**Your task:** Scan the data. Collect each line that contains the word "wrist".

**Provided data:**
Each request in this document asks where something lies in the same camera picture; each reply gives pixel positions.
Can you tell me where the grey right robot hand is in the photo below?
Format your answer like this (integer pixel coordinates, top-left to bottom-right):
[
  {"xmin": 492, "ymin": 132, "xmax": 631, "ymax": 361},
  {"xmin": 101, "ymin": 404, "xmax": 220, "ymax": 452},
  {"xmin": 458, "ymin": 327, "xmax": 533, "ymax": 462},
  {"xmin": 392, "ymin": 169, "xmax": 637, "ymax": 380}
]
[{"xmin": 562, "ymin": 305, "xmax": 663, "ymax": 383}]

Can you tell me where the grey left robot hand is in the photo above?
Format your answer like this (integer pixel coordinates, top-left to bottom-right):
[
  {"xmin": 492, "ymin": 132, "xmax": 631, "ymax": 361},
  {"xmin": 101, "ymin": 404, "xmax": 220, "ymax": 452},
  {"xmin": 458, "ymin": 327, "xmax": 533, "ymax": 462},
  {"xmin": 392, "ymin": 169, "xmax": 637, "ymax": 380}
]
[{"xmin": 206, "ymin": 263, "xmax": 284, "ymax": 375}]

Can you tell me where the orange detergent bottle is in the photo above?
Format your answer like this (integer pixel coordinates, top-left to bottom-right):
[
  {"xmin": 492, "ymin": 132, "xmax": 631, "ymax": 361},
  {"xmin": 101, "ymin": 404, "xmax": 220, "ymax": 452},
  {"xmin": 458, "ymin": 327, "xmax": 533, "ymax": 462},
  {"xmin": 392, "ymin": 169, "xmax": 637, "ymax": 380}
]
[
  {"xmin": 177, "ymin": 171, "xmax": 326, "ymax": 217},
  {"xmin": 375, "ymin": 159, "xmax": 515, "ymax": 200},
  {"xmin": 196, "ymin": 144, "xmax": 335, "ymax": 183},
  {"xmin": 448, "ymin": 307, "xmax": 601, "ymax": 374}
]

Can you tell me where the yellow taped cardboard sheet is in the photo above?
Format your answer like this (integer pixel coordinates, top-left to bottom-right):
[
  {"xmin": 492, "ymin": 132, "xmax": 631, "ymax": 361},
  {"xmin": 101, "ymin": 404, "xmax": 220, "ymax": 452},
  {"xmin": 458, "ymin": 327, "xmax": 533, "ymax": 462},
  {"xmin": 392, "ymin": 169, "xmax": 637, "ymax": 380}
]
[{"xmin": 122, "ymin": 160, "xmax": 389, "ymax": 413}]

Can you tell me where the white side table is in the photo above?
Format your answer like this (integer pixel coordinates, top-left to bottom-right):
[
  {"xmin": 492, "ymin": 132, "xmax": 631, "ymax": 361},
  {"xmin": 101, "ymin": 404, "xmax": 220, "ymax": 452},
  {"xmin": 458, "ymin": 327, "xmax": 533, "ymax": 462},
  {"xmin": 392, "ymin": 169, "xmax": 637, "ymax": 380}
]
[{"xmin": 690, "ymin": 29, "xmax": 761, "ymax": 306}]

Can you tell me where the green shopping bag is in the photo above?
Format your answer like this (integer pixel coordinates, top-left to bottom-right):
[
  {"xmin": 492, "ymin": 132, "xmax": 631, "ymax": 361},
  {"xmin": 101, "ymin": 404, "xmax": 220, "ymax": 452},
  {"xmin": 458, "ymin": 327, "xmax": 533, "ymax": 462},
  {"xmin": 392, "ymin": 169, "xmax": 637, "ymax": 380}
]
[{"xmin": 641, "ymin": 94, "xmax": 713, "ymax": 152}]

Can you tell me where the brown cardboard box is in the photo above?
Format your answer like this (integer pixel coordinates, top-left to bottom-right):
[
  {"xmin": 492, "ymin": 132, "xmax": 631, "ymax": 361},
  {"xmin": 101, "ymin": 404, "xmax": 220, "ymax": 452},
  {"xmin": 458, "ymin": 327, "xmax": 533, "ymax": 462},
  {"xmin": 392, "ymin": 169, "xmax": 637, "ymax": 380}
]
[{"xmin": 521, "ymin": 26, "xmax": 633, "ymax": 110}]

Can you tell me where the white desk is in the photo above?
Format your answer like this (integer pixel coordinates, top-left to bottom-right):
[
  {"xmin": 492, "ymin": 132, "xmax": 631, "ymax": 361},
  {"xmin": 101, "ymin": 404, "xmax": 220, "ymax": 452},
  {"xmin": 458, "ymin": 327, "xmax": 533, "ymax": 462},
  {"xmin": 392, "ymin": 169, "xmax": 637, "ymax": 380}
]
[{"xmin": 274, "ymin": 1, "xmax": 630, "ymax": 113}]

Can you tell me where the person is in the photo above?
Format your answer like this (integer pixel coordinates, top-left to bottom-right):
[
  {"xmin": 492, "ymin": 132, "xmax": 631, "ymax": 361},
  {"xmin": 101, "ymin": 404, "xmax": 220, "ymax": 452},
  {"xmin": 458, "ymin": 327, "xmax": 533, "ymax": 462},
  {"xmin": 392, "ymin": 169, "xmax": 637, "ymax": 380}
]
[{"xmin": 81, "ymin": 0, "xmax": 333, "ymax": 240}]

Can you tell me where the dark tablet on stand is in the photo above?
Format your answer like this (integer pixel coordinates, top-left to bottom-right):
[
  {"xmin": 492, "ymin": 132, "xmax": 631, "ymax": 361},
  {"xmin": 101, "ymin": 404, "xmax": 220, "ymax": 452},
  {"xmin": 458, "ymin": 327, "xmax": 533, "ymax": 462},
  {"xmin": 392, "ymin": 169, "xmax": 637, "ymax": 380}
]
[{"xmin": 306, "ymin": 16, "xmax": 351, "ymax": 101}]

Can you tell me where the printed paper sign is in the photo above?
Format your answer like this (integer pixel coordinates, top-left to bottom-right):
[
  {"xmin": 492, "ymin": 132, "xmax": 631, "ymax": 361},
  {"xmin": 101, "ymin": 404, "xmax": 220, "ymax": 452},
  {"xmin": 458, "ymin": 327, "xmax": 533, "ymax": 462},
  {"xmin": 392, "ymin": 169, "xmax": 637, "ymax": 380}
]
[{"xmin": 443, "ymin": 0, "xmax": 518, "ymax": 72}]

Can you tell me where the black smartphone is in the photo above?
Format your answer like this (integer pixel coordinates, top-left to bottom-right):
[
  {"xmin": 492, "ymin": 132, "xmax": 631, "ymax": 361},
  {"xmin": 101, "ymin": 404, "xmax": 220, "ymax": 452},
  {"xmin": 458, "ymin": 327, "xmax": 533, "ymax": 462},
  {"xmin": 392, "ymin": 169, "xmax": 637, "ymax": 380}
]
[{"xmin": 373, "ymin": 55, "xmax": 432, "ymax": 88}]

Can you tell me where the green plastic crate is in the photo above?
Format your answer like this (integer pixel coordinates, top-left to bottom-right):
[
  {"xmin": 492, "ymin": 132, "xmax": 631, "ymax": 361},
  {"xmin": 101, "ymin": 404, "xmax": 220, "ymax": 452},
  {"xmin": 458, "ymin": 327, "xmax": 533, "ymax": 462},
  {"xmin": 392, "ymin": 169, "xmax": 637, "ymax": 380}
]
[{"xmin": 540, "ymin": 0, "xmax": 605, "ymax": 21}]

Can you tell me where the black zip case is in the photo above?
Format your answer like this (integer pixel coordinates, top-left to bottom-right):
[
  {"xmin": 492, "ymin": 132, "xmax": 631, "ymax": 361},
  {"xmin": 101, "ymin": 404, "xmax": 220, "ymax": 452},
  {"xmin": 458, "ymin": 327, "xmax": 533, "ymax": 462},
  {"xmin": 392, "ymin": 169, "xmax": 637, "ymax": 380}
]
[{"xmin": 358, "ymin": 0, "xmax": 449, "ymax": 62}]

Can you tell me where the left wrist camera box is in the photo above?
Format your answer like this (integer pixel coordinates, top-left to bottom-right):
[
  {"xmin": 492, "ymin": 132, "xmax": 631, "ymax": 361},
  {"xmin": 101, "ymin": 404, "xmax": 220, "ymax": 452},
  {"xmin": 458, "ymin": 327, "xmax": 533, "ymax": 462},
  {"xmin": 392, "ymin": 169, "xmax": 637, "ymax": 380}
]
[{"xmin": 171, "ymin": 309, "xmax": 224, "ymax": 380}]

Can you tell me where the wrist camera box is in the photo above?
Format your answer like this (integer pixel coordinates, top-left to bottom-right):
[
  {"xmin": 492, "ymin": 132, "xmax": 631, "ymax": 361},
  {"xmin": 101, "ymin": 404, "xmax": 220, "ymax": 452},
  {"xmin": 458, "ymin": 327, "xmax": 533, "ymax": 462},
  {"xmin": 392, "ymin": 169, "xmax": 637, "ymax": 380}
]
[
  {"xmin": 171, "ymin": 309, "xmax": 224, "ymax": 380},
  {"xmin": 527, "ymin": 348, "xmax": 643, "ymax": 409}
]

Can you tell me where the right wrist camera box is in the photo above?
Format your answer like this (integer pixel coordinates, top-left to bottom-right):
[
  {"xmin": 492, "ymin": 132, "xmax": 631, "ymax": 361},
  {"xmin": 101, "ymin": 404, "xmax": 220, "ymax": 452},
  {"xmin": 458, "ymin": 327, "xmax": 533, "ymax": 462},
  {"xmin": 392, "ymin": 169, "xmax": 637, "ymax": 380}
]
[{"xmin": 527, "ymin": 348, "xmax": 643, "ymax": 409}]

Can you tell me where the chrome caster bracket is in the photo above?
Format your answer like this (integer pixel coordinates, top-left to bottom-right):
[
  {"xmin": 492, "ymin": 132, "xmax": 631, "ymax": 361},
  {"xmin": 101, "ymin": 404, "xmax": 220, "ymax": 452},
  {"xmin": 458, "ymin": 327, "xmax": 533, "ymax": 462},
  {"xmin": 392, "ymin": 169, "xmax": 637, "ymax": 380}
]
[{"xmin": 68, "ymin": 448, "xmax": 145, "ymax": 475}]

**Expected answer:**
Can you tell me where the left wrist camera box is in the photo above?
Can you tell me where the wrist camera box is in the photo above?
Can you tell me where the right wrist camera box is in the photo above?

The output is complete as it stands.